Karin Celosse
About
I am a licensed clinical psychologist in the state of California with specialized expertise in neuropsychological and psychological assessment across the lifespan. My primary clinical focus is the comprehensive evaluation of cognitive functioning, with particular emphasis on populations with neurodiverse presentations, neurocognitive disorders, traumatic brain injury (TBI), psychiatric comorbidities, and complex medical conditions. I conduct a broad range of neuropsychological and psychological evaluations — including diagnostic clarification, capacity assessments, and evaluations for cognitive decline — and integrate findings into actionable recommendations for treatment teams, families, and multidisciplinary care providers. My assessment work encompasses evaluation of attention and executive functioning, memory and learning, language, visuospatial abilities, processing speed, and emotional and behavioral functioning. I have extensive experience administering and interpreting standardized neuropsychological test batteries, and integrating psychometric data with clinical history, medical records, and collateral information to produce thorough, clinician-friendly reports. I have applied this expertise across hospital-based programs, correctional health, and community mental health settings, serving populations with serious mental illness, substance use disorders, and co-occurring medical and psychiatric diagnoses. Beyond my assessment practice, I bring broad clinical experience working with underserved populations across demanding settings.

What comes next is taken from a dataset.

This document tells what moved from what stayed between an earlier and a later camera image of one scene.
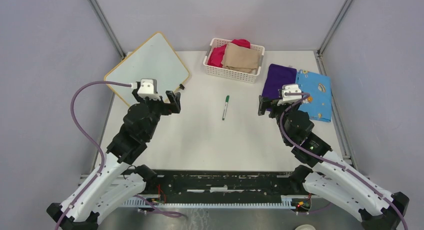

I have provided psychological services to individuals with chronic mental illness in inpatient hospital settings and within the California Department of Corrections and Rehabilitation (CDCR), conducted intakes, clinical assessments, and evaluations at drug and alcohol rehabilitation centers, delivered mental health services on Skid Row in Los Angeles, and worked with juvenile offenders at a County Probation Central Youth Reporting Center. Prior to entering the mental health field, I spent well over a decade as a medic and field training officer in emergency medical services — an experience that continues to inform my clinically grounded, medically informed approach to psychological evaluation and care.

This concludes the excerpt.